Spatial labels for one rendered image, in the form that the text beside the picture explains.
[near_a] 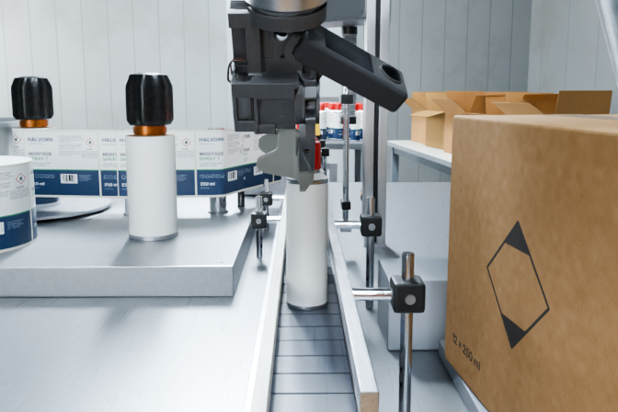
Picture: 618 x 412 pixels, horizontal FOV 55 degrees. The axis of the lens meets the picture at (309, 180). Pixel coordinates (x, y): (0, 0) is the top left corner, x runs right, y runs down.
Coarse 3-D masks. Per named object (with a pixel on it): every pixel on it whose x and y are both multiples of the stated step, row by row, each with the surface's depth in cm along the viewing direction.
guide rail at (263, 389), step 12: (276, 252) 86; (276, 264) 80; (276, 276) 75; (276, 288) 70; (276, 300) 66; (276, 312) 63; (264, 324) 60; (276, 324) 61; (264, 336) 57; (276, 336) 61; (264, 348) 54; (264, 360) 51; (264, 372) 49; (264, 384) 47; (264, 396) 45; (252, 408) 44; (264, 408) 44
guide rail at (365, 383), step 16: (336, 240) 74; (336, 256) 67; (336, 272) 61; (352, 304) 52; (352, 320) 48; (352, 336) 45; (352, 352) 42; (368, 352) 42; (352, 368) 42; (368, 368) 40; (368, 384) 37; (368, 400) 37
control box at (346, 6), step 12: (336, 0) 119; (348, 0) 118; (360, 0) 116; (336, 12) 120; (348, 12) 118; (360, 12) 116; (324, 24) 125; (336, 24) 125; (348, 24) 125; (360, 24) 125
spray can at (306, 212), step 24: (288, 192) 72; (312, 192) 71; (288, 216) 72; (312, 216) 71; (288, 240) 73; (312, 240) 72; (288, 264) 73; (312, 264) 72; (288, 288) 74; (312, 288) 72
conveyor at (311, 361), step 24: (288, 312) 72; (312, 312) 72; (336, 312) 72; (288, 336) 65; (312, 336) 65; (336, 336) 65; (288, 360) 59; (312, 360) 59; (336, 360) 59; (288, 384) 54; (312, 384) 54; (336, 384) 54; (288, 408) 50; (312, 408) 50; (336, 408) 50
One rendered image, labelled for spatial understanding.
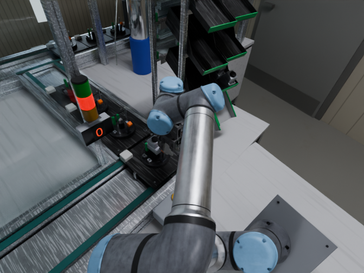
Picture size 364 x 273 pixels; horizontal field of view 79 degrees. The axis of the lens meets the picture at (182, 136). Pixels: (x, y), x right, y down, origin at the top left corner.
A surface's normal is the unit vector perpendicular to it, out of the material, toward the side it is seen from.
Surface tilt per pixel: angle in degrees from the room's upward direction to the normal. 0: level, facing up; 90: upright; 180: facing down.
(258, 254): 39
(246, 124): 0
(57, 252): 0
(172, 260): 21
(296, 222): 45
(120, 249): 35
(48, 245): 0
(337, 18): 90
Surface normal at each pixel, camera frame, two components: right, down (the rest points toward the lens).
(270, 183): 0.05, -0.69
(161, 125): -0.21, 0.70
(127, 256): -0.49, -0.69
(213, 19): 0.30, -0.38
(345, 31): -0.79, 0.41
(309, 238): -0.53, -0.21
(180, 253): -0.01, -0.44
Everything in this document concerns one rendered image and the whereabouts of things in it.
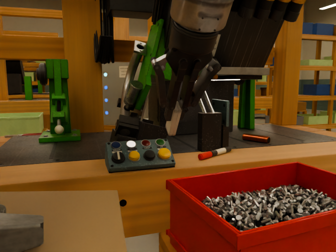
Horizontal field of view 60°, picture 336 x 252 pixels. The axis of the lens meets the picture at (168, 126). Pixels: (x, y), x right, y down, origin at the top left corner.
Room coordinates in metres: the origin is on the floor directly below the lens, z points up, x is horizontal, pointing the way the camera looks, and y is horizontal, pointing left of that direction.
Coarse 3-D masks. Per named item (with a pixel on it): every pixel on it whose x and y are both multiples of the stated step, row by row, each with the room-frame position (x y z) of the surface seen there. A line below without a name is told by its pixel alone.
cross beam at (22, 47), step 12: (0, 36) 1.15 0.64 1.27; (12, 36) 1.17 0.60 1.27; (24, 36) 1.18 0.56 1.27; (36, 36) 1.19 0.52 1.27; (0, 48) 1.15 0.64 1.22; (12, 48) 1.17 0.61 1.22; (24, 48) 1.18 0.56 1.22; (36, 48) 1.19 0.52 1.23; (48, 48) 1.21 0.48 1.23; (60, 48) 1.22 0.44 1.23; (120, 48) 1.29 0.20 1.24; (132, 48) 1.31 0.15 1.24; (120, 60) 1.29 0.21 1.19
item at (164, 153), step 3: (159, 150) 0.65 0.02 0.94; (162, 150) 0.65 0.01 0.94; (165, 150) 0.65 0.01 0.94; (168, 150) 0.65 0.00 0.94; (159, 153) 0.64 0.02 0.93; (162, 153) 0.64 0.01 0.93; (165, 153) 0.64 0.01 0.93; (168, 153) 0.64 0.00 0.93; (159, 156) 0.64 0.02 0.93; (162, 156) 0.64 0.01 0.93; (165, 156) 0.64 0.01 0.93; (168, 156) 0.64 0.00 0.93
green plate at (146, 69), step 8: (160, 24) 0.86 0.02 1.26; (152, 32) 0.92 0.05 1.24; (160, 32) 0.86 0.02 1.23; (152, 40) 0.89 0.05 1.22; (160, 40) 0.88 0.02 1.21; (152, 48) 0.87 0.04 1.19; (160, 48) 0.88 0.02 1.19; (144, 56) 0.95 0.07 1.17; (152, 56) 0.86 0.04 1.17; (144, 64) 0.92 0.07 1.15; (168, 64) 0.88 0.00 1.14; (144, 72) 0.89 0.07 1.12; (152, 72) 0.87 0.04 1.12; (168, 72) 0.88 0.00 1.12
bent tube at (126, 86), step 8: (136, 40) 0.95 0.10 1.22; (136, 48) 0.92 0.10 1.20; (144, 48) 0.94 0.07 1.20; (136, 56) 0.95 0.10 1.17; (136, 64) 0.97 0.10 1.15; (128, 72) 0.98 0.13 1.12; (128, 80) 0.98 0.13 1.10; (128, 88) 0.97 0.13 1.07; (120, 112) 0.89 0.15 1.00; (128, 112) 0.89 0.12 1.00
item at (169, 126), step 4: (176, 108) 0.56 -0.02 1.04; (172, 112) 0.57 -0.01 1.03; (176, 112) 0.56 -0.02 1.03; (172, 116) 0.57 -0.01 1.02; (172, 120) 0.57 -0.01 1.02; (168, 124) 0.59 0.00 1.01; (172, 124) 0.58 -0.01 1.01; (168, 128) 0.59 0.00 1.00; (172, 128) 0.58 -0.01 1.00; (168, 132) 0.59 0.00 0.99
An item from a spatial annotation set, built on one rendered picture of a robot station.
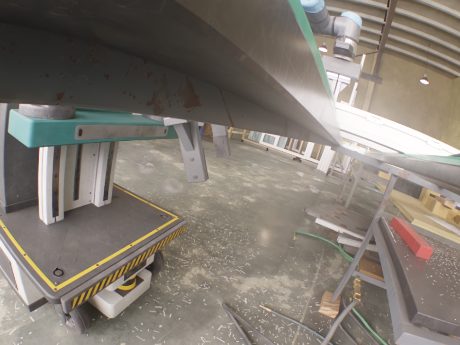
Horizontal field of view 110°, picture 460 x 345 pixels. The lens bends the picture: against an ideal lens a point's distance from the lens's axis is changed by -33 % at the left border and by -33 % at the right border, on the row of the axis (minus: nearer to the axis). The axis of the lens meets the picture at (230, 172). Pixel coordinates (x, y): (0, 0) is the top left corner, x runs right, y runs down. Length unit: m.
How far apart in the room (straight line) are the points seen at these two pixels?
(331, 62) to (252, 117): 0.66
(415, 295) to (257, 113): 0.53
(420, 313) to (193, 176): 0.50
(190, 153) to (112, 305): 0.69
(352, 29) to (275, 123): 0.66
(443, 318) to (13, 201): 1.28
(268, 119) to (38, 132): 0.47
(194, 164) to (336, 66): 0.60
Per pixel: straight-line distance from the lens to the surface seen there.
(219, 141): 0.43
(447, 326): 0.61
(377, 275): 1.35
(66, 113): 0.59
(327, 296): 1.44
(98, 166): 1.01
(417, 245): 0.88
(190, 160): 0.31
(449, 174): 0.37
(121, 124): 0.71
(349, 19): 0.86
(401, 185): 2.67
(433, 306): 0.61
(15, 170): 0.96
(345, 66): 0.80
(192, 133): 0.30
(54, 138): 0.58
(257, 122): 0.18
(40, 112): 0.57
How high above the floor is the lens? 0.81
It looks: 14 degrees down
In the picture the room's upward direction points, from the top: 16 degrees clockwise
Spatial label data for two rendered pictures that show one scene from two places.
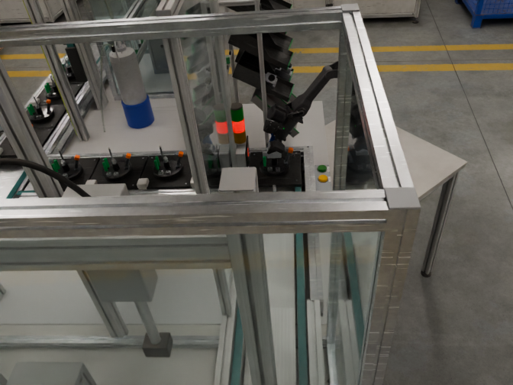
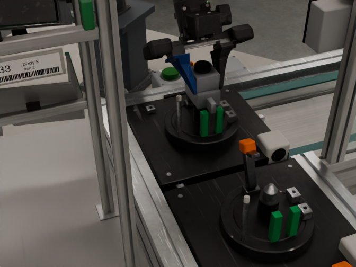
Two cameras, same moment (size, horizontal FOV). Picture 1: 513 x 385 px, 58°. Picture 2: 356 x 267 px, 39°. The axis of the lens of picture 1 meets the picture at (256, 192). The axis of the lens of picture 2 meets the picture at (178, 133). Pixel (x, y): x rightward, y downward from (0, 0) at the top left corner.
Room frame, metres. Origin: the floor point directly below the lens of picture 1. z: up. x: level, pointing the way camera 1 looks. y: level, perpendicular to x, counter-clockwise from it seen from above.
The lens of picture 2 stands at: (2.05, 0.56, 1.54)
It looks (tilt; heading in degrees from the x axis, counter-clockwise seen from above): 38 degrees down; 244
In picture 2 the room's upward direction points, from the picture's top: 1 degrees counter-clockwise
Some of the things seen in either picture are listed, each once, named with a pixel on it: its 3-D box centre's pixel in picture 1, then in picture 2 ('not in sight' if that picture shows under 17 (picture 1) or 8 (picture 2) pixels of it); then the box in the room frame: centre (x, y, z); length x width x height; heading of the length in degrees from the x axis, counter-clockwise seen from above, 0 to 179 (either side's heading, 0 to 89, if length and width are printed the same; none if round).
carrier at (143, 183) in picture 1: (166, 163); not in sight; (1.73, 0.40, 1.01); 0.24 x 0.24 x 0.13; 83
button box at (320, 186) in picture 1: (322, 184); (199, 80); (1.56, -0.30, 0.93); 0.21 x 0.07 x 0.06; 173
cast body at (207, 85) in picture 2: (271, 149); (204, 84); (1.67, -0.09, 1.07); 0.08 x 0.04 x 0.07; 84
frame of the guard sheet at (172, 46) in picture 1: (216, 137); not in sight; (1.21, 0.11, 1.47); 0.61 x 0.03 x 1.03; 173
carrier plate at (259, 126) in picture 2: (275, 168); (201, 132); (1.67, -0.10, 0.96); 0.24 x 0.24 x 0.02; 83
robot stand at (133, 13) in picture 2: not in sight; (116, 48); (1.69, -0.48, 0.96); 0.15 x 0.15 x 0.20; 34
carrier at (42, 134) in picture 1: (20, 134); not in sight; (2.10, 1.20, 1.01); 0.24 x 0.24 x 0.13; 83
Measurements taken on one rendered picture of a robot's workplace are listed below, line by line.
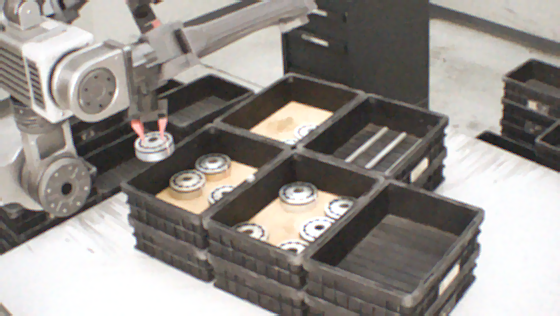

Activity:
Taking the lines above, repeat exactly those from the line that contains "(219, 141): 0.43" through the line that contains "Spatial label data", and both of those lines as well. Include nothing else.

Answer to the problem:
(219, 141): 0.43
(447, 326): 0.61
(377, 275): 1.35
(66, 113): 0.59
(327, 296): 1.44
(98, 166): 1.01
(417, 245): 0.88
(190, 160): 0.31
(449, 174): 0.37
(121, 124): 0.71
(349, 19): 0.86
(401, 185): 2.67
(433, 306): 0.61
(15, 170): 0.96
(345, 66): 0.80
(192, 133): 0.30
(54, 138): 0.58
(257, 122): 0.18
(40, 112): 0.57
How high above the floor is the lens? 0.81
It looks: 14 degrees down
In the picture the room's upward direction points, from the top: 16 degrees clockwise
Spatial label data for two rendered pictures that show one scene from two places.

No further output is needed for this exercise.